Martha Jungwirth
Untitled (Maja I) (2025)
Martha Jungwirth’s work “Untitled (Maja I)” (2022), which the artist selected for her first TEXTE ZUR KUNST edition, is a hybrid in multiple respects. For one, the gesturally abstracted figure mixes two art historical references: While its palette of flesh tones refers to Francisco de Goya’s controversial nude “La maja desnuda” (1795–1800), its loosely suggested items of clothing, such as a pink sash and yellow toe caps, also imply that painting’s successor, “La maja vestida” (1800–07). Moreover, Jungwirth’s radical reduction of Goya’s motifs transforms the figure into a mixture of human and animal – an impression that is underscored by the formal isolation of the reclining body and its suspension against a sand-colored background.
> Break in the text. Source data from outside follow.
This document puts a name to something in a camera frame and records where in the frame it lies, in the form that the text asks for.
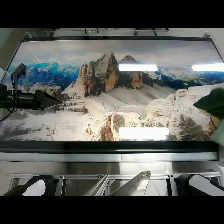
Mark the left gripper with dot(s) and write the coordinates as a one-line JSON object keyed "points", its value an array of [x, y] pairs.
{"points": [[26, 100]]}

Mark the dark green T-shirt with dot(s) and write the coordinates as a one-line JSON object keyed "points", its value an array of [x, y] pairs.
{"points": [[211, 103]]}

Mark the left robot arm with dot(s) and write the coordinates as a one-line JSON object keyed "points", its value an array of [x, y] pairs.
{"points": [[8, 100]]}

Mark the silver frame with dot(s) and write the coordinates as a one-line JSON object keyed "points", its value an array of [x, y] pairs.
{"points": [[100, 156]]}

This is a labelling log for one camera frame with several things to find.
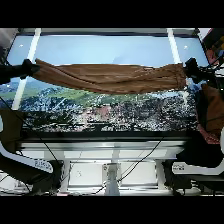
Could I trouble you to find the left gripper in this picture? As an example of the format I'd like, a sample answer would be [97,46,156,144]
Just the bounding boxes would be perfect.
[20,58,42,80]

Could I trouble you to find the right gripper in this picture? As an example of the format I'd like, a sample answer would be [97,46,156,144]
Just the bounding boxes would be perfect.
[182,57,202,85]

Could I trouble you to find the brown trousers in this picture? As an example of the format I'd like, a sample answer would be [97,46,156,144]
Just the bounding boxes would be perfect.
[32,58,188,96]

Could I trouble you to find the brown garment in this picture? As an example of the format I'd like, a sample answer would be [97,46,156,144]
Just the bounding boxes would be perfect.
[195,83,224,140]

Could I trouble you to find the pink checked garment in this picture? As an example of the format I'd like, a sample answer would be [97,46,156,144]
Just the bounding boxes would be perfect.
[196,123,222,145]

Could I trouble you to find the silver frame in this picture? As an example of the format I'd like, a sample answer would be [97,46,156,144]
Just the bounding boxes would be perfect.
[0,139,224,196]

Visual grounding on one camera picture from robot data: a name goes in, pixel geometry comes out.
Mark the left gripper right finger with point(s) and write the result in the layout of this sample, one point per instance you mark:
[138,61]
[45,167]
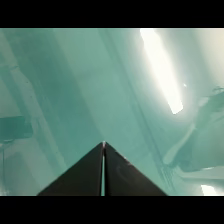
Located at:
[126,176]

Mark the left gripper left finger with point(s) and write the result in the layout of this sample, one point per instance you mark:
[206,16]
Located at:
[83,176]

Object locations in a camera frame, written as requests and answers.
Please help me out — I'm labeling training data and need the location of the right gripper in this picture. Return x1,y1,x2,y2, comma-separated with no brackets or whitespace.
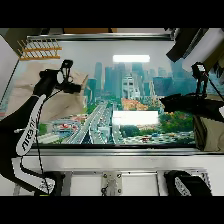
159,93,194,114

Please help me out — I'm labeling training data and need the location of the olive garment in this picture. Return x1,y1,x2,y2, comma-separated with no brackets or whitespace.
192,114,224,153

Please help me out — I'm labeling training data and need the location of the beige garment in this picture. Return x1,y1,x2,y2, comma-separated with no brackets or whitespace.
5,61,90,125

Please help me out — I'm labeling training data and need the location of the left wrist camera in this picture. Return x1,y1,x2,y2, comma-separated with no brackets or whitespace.
59,59,75,84

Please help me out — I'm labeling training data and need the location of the black cable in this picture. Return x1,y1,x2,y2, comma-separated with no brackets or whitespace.
33,88,65,196

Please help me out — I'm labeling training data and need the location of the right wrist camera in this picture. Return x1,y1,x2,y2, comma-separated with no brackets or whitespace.
190,61,208,96

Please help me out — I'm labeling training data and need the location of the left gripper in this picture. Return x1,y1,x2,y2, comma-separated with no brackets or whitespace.
61,81,83,95

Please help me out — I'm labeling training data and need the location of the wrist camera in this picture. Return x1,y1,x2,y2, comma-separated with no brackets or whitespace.
190,61,208,96
59,59,75,84

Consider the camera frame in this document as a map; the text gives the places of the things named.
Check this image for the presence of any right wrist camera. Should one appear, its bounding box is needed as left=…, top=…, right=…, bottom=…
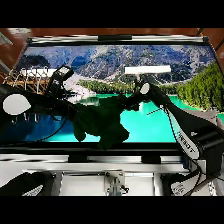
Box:
left=133, top=78, right=143, bottom=96

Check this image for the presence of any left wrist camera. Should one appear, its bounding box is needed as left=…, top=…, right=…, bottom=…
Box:
left=49, top=65, right=75, bottom=97

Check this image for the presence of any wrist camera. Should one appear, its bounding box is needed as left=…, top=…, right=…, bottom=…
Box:
left=49, top=65, right=75, bottom=97
left=133, top=78, right=143, bottom=96

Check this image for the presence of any silver frame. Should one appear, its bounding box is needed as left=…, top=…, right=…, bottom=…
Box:
left=0, top=34, right=224, bottom=197

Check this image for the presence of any dark green T-shirt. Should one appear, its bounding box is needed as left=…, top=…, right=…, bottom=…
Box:
left=70, top=94, right=148, bottom=150

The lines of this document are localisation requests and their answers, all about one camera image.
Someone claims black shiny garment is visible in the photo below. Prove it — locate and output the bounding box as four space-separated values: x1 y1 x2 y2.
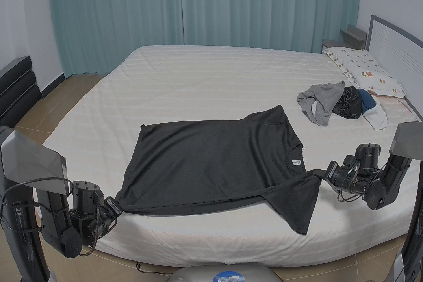
331 86 363 120

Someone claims black cable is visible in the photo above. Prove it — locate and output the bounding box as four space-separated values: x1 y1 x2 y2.
135 262 174 275
0 178 74 208

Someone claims dark blue garment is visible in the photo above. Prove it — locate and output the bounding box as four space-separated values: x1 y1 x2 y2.
358 88 379 115

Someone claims white printed pillow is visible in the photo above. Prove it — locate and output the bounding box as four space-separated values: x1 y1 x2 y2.
323 47 408 98

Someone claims black T-shirt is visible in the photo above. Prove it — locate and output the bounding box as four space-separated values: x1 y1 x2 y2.
117 104 322 236

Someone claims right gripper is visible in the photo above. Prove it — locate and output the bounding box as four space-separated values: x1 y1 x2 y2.
325 160 347 190

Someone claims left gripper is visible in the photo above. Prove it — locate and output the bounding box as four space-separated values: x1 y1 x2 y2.
104 196 125 220

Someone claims grey garment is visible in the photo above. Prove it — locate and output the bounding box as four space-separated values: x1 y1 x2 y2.
297 82 345 126

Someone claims white garment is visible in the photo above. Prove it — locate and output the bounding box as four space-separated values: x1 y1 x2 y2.
362 102 388 131

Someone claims grey bedside table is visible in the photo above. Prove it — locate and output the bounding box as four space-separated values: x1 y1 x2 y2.
322 24 367 50

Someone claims black chest of drawers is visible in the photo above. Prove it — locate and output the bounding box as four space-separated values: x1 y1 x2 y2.
0 55 42 127

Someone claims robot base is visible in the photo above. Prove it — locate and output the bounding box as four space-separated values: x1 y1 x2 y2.
165 266 281 282

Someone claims bed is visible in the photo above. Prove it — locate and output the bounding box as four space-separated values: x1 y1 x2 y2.
41 14 423 269

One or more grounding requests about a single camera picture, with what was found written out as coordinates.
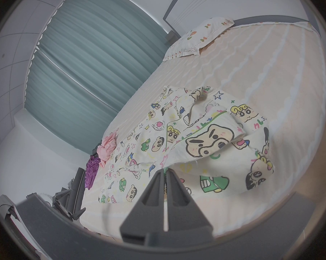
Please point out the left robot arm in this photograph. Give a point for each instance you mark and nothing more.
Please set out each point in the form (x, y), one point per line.
(5, 207)

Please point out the purple garment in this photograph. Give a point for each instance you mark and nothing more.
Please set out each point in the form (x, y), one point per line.
(92, 172)

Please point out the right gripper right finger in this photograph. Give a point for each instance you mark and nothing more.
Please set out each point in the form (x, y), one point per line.
(182, 213)

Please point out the grey bedside table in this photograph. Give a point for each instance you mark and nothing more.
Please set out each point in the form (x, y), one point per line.
(172, 36)

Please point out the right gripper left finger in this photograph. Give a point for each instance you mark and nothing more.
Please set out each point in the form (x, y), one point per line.
(149, 213)

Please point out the white printed pillow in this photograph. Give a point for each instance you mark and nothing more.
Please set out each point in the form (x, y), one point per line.
(200, 36)

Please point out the white printed pyjama top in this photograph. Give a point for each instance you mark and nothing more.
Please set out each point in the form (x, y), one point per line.
(206, 145)

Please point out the blue-green curtain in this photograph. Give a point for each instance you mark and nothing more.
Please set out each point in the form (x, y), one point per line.
(65, 104)
(103, 42)

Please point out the bed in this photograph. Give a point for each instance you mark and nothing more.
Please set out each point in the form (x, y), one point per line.
(274, 77)

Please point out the pink garment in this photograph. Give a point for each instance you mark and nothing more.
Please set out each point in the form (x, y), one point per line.
(107, 148)

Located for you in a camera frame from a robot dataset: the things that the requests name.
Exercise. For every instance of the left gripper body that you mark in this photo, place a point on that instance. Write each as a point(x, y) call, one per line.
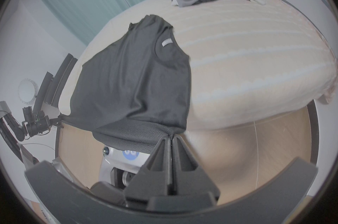
point(39, 126)

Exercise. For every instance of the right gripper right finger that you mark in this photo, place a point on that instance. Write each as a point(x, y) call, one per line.
point(190, 172)

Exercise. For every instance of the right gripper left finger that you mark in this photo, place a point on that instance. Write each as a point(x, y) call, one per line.
point(155, 172)

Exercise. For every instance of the black T-shirt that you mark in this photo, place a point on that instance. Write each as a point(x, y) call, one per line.
point(132, 80)

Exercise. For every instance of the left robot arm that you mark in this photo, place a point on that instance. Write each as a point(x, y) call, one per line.
point(15, 130)

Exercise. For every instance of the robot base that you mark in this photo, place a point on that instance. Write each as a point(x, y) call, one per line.
point(118, 162)

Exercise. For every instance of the bed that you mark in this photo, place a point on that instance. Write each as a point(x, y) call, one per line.
point(250, 59)

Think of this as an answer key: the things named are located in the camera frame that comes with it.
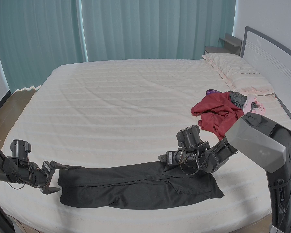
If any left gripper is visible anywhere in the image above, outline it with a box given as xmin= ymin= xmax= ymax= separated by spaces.
xmin=38 ymin=161 xmax=69 ymax=195

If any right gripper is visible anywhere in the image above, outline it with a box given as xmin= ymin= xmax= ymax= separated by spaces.
xmin=158 ymin=150 xmax=183 ymax=166

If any black T-shirt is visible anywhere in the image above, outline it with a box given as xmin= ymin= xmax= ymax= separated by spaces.
xmin=57 ymin=160 xmax=225 ymax=210

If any bed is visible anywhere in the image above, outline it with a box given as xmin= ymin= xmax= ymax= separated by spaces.
xmin=0 ymin=26 xmax=291 ymax=233

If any dark red garment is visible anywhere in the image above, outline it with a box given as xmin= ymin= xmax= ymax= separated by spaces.
xmin=191 ymin=92 xmax=245 ymax=141

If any grey garment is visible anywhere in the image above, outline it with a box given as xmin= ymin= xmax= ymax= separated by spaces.
xmin=229 ymin=92 xmax=260 ymax=110

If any pink garment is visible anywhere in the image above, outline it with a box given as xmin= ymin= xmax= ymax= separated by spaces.
xmin=243 ymin=94 xmax=266 ymax=117

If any cream pillow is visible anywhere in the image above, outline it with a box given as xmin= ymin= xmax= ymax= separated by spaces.
xmin=201 ymin=52 xmax=275 ymax=96

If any grey bedside table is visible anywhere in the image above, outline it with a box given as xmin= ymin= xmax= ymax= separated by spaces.
xmin=205 ymin=33 xmax=242 ymax=56

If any blue-green curtain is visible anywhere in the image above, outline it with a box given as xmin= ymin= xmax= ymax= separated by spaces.
xmin=79 ymin=0 xmax=236 ymax=60
xmin=0 ymin=0 xmax=89 ymax=93

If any black cable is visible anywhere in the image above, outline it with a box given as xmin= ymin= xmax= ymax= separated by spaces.
xmin=179 ymin=163 xmax=199 ymax=177

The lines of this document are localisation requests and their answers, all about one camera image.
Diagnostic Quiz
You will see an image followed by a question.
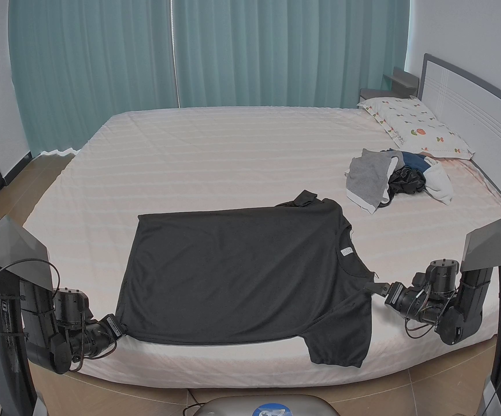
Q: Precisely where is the pile of clothes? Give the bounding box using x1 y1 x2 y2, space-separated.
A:
345 148 455 215

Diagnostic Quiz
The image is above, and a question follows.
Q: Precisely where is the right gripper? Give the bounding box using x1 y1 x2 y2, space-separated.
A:
384 281 421 320

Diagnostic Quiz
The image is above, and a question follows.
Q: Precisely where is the bed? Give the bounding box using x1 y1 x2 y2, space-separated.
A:
21 52 501 385

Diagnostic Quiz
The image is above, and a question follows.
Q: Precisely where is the white printed pillow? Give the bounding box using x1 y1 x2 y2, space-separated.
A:
357 96 476 160

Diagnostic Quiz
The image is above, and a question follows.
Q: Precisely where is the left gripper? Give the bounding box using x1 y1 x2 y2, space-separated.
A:
86 313 129 357

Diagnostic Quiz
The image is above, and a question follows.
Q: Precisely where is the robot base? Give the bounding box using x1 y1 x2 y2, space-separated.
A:
194 395 335 416

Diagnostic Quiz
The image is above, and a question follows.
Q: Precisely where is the blue-green curtain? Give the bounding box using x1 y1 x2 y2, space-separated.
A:
170 0 409 109
10 0 177 157

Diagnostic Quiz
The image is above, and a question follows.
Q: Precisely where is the black T-shirt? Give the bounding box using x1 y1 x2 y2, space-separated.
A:
114 190 385 368

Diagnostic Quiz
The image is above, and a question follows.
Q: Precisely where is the grey bedside table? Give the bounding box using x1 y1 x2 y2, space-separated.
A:
358 68 420 102

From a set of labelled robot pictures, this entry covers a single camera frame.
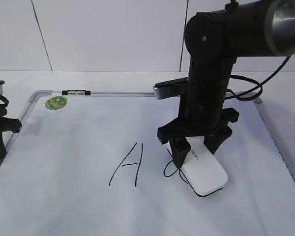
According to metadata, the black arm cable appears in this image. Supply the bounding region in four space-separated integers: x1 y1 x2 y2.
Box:
0 94 10 116
225 55 291 101

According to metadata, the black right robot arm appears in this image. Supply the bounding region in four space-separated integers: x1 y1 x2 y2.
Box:
153 0 295 168

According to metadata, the round green sticker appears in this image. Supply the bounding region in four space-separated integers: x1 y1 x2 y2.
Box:
45 96 68 110

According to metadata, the black and silver frame clip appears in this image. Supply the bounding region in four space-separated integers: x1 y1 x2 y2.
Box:
61 90 91 96

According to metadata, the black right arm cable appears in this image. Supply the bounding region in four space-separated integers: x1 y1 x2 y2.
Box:
225 55 291 101

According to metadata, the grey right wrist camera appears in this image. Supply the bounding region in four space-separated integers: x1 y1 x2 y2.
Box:
153 77 187 100

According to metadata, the white rectangular board eraser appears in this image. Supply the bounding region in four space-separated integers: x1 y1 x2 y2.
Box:
178 137 228 197

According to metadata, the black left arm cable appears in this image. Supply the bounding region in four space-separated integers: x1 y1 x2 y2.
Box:
0 94 10 116

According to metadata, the white whiteboard with aluminium frame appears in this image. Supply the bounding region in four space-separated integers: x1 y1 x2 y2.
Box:
0 95 295 236

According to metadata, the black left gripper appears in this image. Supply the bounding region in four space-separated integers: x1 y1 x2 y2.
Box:
0 117 22 159

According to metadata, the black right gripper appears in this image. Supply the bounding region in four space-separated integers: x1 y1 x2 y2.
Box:
157 108 239 169
The feet of this flowing figure become fins, while the arms, which Goya used to emphasize the lascivious elements of the figure’s pose, have mutated into the pincers of a scorpion, recalling the so-called living fossils of Jungwirth’s “Australidelphia” (2020) series. Originally part of a group of three large-format paintings, Jungwirth’s “Maja” suggests an archaic animality at first glance, although one that should be understood as symbolizing painterly transgression rather than regression. But in contrast to modernist abstraction, Jungwirth’s work remains bound to the real world, reconfiguring our relationship to a reality whose supposed progress actually reveals itself as the opposite in light of humans’ increasing subjugation of nature. Instead of referring to some sort of primordial condition, “Untitled (Maja I)” addresses the unstable nature of the postmodern subject, thus challenging categories of identity that were left largely unshaken by Goya’s paintings.